Return the listing exactly, please; no pictures.

*** Information supplied

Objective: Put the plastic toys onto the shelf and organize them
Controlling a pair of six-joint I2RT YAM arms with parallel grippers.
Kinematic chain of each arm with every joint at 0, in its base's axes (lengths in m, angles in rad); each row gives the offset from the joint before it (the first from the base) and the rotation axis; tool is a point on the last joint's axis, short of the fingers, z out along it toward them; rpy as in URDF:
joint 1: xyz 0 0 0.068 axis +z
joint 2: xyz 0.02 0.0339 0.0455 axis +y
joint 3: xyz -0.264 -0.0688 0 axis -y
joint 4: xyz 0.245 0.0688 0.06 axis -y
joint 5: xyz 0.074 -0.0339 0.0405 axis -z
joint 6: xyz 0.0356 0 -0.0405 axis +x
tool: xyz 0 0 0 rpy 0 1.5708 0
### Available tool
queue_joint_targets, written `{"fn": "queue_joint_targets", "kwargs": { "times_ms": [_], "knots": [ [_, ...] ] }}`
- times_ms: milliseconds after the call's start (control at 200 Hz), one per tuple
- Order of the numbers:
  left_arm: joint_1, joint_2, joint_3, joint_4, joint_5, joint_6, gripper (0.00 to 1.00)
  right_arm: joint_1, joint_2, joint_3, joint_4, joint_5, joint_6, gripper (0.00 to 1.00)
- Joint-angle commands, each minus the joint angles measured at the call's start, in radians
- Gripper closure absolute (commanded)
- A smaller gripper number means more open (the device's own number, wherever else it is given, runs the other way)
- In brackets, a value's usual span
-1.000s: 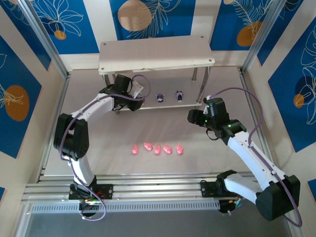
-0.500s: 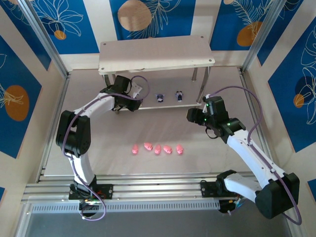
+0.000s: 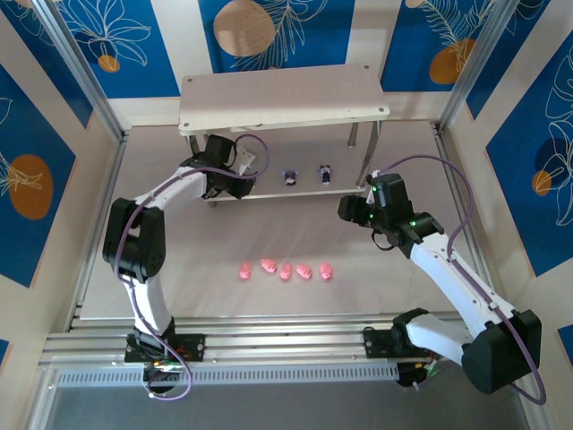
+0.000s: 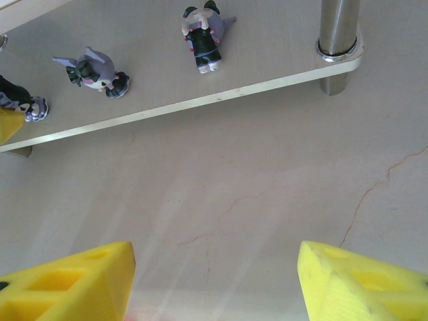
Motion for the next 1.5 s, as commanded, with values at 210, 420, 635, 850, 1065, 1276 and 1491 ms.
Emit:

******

Completed task –
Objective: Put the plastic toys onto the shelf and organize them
Controlling a pair of six-joint I2RT YAM arms with parallel grippers.
Kinematic chain of each arm with every joint at 0, in its base's axes (lengths in m, angles in rad); each row gives the offset from the joint before it (the first from the base) and the rotation axis; tool is a point on the last joint's axis, short of the fingers, z out along it toward them; rpy as in URDF:
joint 1: xyz 0 0 0.068 axis +z
joint 2: xyz 0.02 0.0339 0.0455 axis +y
joint 3: xyz -0.264 -0.0688 0 axis -y
joint 4: xyz 0.245 0.0688 0.06 axis -y
joint 5: xyz 0.074 -0.0339 0.0405 axis -z
joint 6: xyz 0.0356 0 -0.0405 axis +x
tool: xyz 0 0 0 rpy 0 1.5708 0
### Available tool
queue_joint_targets, written `{"fn": "queue_joint_targets", "kwargs": { "times_ms": [_], "knots": [ [_, ...] ] }}`
- times_ms: milliseconds after the call's start (control at 200 Hz), one per tuple
- Order of the numbers:
  left_arm: joint_1, joint_2, joint_3, joint_4, joint_5, joint_6, gripper (0.00 to 1.00)
  right_arm: joint_1, joint_2, joint_3, joint_4, joint_5, joint_6, gripper (0.00 to 1.00)
- Joint-angle commands, each minus the joint angles measured at the call's start, in radians
- Gripper closure absolute (commanded)
- A smaller gripper number means more open (the device's own number, wherever else it is given, runs the other way)
- In brackets, a value's usual span
-1.000s: 
-0.500s: 
+0.000s: 
+0.000s: 
Motion for the next 1.5 s, as commanded, with values at 210, 420, 635, 850, 1065, 1276 and 1491 ms.
Emit:

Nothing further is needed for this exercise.